▶ _TASK INSTRUCTIONS_
Going through the data below, copy out each line where the word "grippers" shows up.

▶ _INPUT DATA_
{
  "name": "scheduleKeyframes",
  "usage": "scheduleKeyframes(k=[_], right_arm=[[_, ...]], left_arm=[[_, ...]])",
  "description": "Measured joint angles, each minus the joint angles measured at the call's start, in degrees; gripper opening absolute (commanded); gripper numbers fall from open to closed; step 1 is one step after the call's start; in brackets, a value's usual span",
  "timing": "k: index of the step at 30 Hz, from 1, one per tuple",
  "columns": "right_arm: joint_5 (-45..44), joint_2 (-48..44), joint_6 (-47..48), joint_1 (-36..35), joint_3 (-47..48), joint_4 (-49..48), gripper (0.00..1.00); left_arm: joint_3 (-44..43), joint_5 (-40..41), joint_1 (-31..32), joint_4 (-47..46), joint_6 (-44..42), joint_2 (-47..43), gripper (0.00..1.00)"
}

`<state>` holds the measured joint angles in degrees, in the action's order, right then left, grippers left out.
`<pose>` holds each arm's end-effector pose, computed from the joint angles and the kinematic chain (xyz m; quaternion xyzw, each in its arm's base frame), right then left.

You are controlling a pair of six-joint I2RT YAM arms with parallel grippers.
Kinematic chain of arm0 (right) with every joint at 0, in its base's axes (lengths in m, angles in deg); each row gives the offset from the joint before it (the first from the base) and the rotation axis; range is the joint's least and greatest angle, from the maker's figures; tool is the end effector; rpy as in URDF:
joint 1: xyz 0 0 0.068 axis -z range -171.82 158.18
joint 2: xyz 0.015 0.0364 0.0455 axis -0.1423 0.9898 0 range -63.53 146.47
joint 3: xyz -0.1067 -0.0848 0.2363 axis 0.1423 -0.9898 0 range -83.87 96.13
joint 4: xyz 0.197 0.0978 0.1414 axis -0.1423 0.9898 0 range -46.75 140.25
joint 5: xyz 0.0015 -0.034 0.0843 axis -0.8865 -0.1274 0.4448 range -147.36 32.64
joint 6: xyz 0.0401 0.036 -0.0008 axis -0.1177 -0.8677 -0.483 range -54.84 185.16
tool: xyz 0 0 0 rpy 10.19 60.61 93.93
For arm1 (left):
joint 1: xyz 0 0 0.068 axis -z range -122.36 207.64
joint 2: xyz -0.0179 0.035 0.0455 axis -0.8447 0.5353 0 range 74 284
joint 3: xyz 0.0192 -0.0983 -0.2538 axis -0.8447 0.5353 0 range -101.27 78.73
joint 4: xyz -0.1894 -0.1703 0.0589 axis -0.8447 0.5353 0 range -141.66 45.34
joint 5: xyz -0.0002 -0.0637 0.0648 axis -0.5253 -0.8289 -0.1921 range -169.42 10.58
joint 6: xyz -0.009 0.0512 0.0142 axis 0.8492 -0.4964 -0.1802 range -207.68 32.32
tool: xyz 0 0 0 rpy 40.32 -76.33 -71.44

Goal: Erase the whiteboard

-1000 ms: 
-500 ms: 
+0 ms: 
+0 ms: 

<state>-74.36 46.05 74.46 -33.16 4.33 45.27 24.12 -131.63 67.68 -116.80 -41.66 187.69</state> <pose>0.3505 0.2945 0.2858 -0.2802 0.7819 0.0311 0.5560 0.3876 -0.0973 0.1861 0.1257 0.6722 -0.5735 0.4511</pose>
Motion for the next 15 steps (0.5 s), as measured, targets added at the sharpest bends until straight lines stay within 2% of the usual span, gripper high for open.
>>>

▶ _THE ANSWER_
`<state>` holds the measured joint angles in degrees, in the action's order, right then left, grippers left out.
You are controlling a pair of six-joint I2RT YAM arms with parallel grippers.

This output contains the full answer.